(INPUT MATERIAL Opens)

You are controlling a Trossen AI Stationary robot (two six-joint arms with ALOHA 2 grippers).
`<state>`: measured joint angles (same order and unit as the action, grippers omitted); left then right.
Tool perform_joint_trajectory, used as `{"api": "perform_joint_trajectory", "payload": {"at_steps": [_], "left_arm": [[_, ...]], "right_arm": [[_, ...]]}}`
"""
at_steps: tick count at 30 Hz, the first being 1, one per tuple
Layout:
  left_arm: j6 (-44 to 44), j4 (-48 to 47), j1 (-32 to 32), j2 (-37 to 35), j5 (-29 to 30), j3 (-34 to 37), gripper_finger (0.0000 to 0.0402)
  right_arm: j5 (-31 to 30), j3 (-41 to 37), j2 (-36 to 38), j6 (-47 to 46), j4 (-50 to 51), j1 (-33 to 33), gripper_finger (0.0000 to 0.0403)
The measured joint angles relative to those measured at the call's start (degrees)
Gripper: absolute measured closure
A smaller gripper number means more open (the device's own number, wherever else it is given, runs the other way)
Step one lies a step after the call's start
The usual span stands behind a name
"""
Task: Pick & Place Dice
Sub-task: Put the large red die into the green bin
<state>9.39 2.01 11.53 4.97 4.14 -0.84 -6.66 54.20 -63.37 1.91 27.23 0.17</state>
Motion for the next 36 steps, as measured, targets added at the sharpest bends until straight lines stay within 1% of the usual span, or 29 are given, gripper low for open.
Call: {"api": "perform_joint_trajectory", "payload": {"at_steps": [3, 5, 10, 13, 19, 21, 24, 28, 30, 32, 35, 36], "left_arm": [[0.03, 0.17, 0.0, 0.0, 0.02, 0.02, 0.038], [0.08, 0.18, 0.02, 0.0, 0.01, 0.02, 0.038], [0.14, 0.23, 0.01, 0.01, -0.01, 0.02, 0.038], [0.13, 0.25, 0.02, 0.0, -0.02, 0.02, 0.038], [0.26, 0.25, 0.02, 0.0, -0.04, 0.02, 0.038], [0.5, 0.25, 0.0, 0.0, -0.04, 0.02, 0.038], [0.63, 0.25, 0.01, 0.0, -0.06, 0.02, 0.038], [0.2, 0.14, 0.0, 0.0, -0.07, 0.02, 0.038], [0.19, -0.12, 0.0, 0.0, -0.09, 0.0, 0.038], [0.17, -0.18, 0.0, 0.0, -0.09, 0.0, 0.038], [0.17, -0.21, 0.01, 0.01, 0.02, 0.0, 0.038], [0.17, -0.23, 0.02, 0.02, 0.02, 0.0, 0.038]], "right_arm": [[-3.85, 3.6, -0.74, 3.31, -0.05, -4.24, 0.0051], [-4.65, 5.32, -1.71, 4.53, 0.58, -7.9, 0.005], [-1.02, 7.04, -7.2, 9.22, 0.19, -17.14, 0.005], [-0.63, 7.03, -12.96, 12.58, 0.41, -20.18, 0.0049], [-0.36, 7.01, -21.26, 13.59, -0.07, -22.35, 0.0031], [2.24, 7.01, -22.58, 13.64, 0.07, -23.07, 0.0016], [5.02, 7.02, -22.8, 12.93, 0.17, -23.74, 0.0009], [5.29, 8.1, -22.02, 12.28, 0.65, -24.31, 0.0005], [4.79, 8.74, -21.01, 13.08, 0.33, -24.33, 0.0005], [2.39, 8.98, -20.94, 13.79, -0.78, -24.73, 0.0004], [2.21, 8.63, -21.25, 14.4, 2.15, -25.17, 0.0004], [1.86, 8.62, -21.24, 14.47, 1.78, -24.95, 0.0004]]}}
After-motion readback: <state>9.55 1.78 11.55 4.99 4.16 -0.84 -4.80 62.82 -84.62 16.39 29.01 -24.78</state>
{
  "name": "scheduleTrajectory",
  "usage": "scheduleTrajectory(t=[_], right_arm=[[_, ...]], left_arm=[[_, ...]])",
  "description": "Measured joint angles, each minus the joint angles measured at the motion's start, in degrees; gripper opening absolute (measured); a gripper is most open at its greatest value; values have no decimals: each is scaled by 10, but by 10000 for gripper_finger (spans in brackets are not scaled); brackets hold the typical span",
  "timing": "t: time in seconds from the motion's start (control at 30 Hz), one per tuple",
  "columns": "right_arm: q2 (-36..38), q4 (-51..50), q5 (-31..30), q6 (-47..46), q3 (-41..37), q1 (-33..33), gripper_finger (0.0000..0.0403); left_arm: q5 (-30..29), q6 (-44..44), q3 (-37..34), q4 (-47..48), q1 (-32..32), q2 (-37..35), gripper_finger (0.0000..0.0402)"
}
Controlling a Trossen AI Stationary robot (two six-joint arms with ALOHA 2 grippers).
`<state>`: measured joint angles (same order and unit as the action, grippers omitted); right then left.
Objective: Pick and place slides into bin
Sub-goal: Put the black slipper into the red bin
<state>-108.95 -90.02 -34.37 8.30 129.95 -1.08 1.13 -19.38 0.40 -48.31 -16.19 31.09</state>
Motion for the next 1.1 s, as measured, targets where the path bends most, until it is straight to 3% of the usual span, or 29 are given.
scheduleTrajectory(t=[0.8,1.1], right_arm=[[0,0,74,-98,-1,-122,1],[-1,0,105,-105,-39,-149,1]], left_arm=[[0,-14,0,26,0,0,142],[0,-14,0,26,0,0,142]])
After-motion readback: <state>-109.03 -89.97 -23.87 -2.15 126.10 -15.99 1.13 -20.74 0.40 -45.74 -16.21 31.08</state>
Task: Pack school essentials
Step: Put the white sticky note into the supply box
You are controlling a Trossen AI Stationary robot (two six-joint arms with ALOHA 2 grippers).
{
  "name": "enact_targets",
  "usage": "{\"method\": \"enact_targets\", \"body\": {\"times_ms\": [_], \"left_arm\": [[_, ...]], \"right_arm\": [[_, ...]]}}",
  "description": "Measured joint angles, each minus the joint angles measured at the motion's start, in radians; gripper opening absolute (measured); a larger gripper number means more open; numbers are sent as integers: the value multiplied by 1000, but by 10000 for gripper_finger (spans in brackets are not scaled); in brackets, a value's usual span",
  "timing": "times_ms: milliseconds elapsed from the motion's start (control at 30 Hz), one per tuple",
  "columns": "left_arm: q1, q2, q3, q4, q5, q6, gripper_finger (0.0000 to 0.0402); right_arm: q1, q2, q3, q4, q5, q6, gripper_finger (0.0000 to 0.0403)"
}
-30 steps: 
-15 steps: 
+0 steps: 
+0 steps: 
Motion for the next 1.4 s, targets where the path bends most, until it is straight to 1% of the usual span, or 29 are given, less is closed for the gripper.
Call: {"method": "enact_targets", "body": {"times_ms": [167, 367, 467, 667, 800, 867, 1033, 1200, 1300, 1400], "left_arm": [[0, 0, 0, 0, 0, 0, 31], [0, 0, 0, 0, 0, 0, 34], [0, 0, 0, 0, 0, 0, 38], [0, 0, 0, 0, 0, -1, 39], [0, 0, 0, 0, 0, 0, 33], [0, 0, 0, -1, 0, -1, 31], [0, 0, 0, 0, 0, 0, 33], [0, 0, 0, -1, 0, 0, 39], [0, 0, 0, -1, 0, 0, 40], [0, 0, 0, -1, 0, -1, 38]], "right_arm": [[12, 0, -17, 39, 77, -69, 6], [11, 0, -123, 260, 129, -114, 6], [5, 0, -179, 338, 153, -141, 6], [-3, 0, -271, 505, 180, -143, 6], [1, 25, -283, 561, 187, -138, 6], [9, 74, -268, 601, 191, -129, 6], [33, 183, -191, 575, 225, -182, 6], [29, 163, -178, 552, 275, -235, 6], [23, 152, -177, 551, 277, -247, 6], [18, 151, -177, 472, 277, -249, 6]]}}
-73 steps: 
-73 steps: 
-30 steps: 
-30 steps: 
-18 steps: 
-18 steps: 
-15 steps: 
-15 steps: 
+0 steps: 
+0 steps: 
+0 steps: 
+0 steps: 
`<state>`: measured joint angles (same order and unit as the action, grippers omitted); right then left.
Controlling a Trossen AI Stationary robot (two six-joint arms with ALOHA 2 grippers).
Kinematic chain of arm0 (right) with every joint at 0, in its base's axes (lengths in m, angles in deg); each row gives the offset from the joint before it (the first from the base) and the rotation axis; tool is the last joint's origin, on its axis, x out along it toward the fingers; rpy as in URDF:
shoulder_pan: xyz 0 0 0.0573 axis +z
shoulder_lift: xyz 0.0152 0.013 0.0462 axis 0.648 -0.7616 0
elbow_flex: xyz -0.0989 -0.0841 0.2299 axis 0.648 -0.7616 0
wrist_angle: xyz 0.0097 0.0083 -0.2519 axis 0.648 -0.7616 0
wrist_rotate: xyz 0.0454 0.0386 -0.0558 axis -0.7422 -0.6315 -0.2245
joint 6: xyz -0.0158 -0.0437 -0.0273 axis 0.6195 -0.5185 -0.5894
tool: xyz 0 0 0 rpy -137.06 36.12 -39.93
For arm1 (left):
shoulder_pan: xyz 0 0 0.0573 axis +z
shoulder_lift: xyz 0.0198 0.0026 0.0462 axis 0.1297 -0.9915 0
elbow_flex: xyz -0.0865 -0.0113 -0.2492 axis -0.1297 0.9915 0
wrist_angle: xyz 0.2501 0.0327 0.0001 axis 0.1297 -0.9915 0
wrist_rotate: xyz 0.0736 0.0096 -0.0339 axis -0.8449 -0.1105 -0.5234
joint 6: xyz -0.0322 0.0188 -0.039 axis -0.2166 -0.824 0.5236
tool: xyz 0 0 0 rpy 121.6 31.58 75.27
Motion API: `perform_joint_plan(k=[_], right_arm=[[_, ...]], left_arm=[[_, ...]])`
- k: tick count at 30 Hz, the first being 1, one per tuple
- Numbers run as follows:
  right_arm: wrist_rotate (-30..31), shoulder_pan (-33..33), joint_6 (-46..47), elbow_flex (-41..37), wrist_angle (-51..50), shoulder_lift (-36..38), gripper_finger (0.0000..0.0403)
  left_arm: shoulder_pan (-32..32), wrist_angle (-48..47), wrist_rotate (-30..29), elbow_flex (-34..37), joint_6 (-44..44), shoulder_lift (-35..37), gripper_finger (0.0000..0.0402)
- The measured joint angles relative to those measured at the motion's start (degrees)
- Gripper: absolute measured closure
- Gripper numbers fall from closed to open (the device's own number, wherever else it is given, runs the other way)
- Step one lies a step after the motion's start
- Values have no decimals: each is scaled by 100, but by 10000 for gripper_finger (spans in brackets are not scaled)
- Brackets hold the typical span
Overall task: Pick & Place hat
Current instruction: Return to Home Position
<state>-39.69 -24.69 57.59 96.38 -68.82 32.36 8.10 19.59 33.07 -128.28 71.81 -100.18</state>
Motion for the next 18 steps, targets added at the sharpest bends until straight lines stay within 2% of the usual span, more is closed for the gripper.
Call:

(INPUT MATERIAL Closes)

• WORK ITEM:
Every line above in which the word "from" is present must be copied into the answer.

• EXERCISE ANSWER:
  "timing": "t: time in seconds from the motion's start (control at 30 Hz), one per tuple",
  "timing": "times_ms: milliseconds elapsed from the motion's start (control at 30 Hz), one per tuple",
Kinematic chain of arm0 (right) with every joint at 0, in its base's axes (lengths in m, angles in deg); each row gives the offset from the joint before it (the first from the base) and the rotation axis; tool is the last joint's origin, on its axis, x out along it toward the fingers; rpy as in URDF:
- Gripper numbers fall from closed to open (the device's own number, wherever else it is given, runs the other way)

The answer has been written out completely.